Because our school has been so helpful for all of us, we plan to try to keep up with the curriculum and pace of the school.  This is definitely not how many homeschoolers do school, but the accountability offered by an outside schedule is very helpful for us.  Similarly, a curriculum that provides an already-chosen core offers this mother-who-loves-aspects-of-all-curriculum a solid starting point. 

What this means is that we will have three kids on completely different paths and a squirly preschooler.  I'm ok with that, for now. We'll see how it morphs later in the year.
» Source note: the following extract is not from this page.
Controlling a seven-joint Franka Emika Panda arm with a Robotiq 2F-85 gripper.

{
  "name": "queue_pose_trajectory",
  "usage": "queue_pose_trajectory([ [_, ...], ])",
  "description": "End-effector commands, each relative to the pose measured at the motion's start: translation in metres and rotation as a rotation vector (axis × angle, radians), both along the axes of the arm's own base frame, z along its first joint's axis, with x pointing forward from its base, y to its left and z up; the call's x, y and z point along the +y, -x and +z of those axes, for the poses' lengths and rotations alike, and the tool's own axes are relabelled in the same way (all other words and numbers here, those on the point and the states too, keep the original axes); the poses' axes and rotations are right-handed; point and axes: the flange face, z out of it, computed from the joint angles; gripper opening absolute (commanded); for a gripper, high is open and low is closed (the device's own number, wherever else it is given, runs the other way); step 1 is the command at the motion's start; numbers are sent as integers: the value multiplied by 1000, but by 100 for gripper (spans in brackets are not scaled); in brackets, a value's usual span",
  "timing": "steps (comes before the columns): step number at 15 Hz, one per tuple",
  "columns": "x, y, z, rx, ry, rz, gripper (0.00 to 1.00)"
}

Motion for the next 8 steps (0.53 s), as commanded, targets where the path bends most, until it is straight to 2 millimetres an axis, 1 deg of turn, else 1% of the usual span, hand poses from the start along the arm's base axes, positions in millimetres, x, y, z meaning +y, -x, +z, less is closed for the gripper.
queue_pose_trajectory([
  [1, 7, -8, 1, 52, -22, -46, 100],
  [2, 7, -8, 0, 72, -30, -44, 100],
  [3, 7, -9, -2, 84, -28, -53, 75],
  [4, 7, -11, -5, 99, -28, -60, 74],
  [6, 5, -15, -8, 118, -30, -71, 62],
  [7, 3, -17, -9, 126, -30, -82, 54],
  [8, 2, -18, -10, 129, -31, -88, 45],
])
The 'ish' part of the our tagline comes from the fact that I am not do-or-die about any part of homeschooling.  If something really isn't working for us, we'll re-evaluate and try something else. Our youngest will be at a very non-Classical preschool two or three mornings a week.  The kindergartner will be formally learning reading,  math and handwriting. Whatever she picks up from the others' Bible, Science and so on is fine with me. The eldest (fourth grade) will be almost entirely self-taught with the help of curriculum on video. Again, I'm ok with that. We'll also be incorporating various liturgical celebrations and traditions, circle time, read alouds, memory songs, and tons of art. I'm not sure how much of it would fit into an "ideal" Classical model. Honestly, I don't care.

Schola McStewium
The name of the blog is a little joke that has become a reminder to me to not take things too seriously. "Schola" comes from the name of the classical schools, of course, and "McStewium" is our abbreviated last name, made far more dignified by adding a Latin ending.  I tend to be a perfectionist.  The name of our homeschool is intended to keep us all focused on the big picture, not the fussy details.

I'm excited that we are at this signpost at this stage of our journey.  Our path has been pretty extraordinary so far and I'm confident that it will be a thrilling ride in the future, too.

I'd be grateful if you'd travel along with us for a while. We'd love the company.